WARSAW (Reuters) – The passage of trucks over the border into Poland from Belarus has been slowed by new sanctions, a Polish customs spokesperson said on Wednesday, after Minsk said Warsaw had stopped allowing lorries to cross.
Long strained Polish-Belarusian relations have sunk to new lows since the outbreak of a migrant crisis on the border in 2021 with Western officials accusing Minsk of sending migrants from outside of Europe to Poland in a form of “hybrid warfare”.
Four of six border crossings are now closed and Polish Foreign Minister Radoslaw Sikorski has said that Warsaw does not rule out a complete closure.
European Union countries agreed on a sanctions package against Belarus in June to crack down on goods being sent into EU territory by Russia via Belarus to evade sanctions imposed over the Russian invasion of Ukraine.
Belarusian opposition activists have campaigned to get Poland to shut the key Kukuryki-Kozlovichi crossing to raise pressure on Belarusian leader Alexander Lukashenko, an ally of Russian President Vladimir Putin, to free political prisoners.
The Belarusian customs authority said Poland had stopped letting cargo vehicles enter from Belarus via the Kukuryki-Kozlovichi crossing – the only one still open for trucks – at 3 a.m. local time on Wednesday.
It said there were now 600 trucks waiting in line to cross from Kozlovichi in Belarus to Kukuryki in Poland, whereas none were waiting on Tuesday. Vehicles were still crossing in the other direction, into Belarus, but slower than usual, it said.
A Polish national revenue administration spokesperson, Justyna Pasieczynska, said the checkpoint was not closed but movement had slowed because of checks related to new sanctions.
“Traffic is moving normally, maybe a little slower, because sanctions have been introduced and we, as the customs and excise service, have to comply with the regulations… (but) nothing has been suspended or blocked,” Pasieczynska said.

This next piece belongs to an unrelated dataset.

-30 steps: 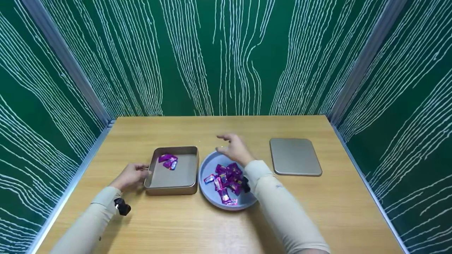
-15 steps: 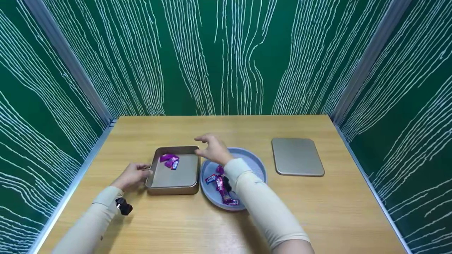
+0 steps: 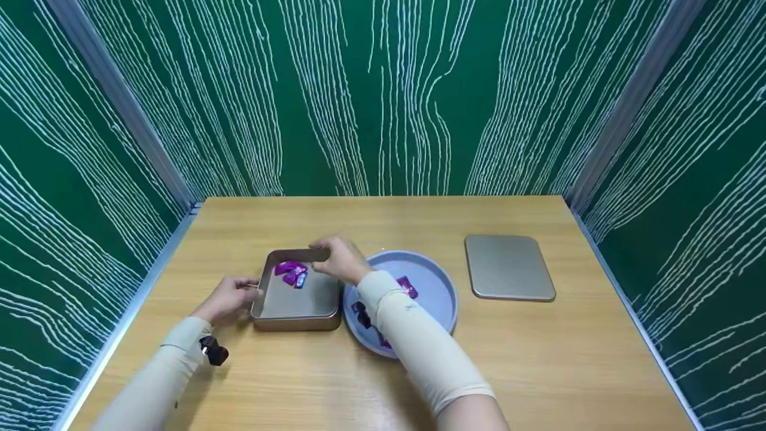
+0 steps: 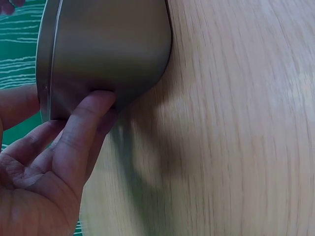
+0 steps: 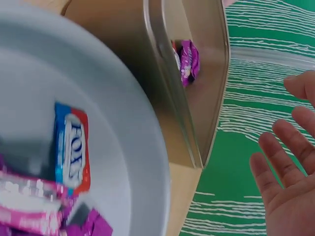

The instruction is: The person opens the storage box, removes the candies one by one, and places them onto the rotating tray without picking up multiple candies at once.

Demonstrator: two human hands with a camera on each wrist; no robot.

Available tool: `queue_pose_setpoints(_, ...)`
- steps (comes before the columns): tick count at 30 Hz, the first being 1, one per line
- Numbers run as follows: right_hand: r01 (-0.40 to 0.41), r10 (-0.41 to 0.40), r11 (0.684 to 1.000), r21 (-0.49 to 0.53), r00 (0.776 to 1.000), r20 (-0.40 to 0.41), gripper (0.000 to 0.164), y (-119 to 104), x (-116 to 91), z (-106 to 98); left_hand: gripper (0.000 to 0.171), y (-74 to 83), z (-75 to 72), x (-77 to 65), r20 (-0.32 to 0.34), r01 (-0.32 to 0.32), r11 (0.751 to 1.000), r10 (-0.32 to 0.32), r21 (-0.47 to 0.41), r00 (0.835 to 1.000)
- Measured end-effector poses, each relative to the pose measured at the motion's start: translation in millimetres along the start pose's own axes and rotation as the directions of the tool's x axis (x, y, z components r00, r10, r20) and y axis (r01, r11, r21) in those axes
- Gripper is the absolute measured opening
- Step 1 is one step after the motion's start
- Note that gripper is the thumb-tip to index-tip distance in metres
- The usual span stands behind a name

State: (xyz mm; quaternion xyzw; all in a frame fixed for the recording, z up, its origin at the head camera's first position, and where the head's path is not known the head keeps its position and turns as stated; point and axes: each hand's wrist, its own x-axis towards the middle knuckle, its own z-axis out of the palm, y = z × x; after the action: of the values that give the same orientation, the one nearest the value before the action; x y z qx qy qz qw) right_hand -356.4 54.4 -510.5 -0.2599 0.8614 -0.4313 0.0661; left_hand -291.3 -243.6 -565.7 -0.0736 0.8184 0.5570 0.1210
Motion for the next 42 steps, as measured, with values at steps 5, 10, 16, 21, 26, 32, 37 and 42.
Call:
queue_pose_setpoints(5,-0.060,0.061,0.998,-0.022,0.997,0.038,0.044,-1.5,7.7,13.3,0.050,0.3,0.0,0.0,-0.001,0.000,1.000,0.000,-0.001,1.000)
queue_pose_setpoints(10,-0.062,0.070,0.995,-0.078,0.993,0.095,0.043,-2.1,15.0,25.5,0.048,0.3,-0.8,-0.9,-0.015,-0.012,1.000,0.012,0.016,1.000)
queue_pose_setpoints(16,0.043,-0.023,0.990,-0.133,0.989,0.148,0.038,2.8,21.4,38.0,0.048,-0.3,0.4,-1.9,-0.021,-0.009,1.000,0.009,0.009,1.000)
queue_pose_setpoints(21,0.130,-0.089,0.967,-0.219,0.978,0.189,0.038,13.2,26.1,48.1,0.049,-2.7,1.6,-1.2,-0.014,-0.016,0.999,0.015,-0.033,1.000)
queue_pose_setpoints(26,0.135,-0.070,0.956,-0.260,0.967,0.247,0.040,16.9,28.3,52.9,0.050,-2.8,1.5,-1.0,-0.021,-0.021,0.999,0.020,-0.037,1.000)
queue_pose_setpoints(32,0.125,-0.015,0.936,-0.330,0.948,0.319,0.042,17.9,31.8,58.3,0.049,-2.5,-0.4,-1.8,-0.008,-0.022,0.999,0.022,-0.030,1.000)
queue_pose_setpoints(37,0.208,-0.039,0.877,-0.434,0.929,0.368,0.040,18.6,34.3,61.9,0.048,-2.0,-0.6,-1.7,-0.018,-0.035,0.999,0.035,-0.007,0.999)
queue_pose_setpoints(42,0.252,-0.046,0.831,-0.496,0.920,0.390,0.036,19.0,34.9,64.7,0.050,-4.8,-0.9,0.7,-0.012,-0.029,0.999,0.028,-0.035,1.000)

The Belarus border committee said only 110 freight vehicles had been able to cross into Poland in the previous 24 hours, compared to a normal figure of 1,200.
It said a total of 1,960 freight vehicles were currently waiting to cross from Belarus into EU territory – 600 into Poland, 530 at the single crossing into Latvia and 830 at two checkpoints on the Lithuanian border.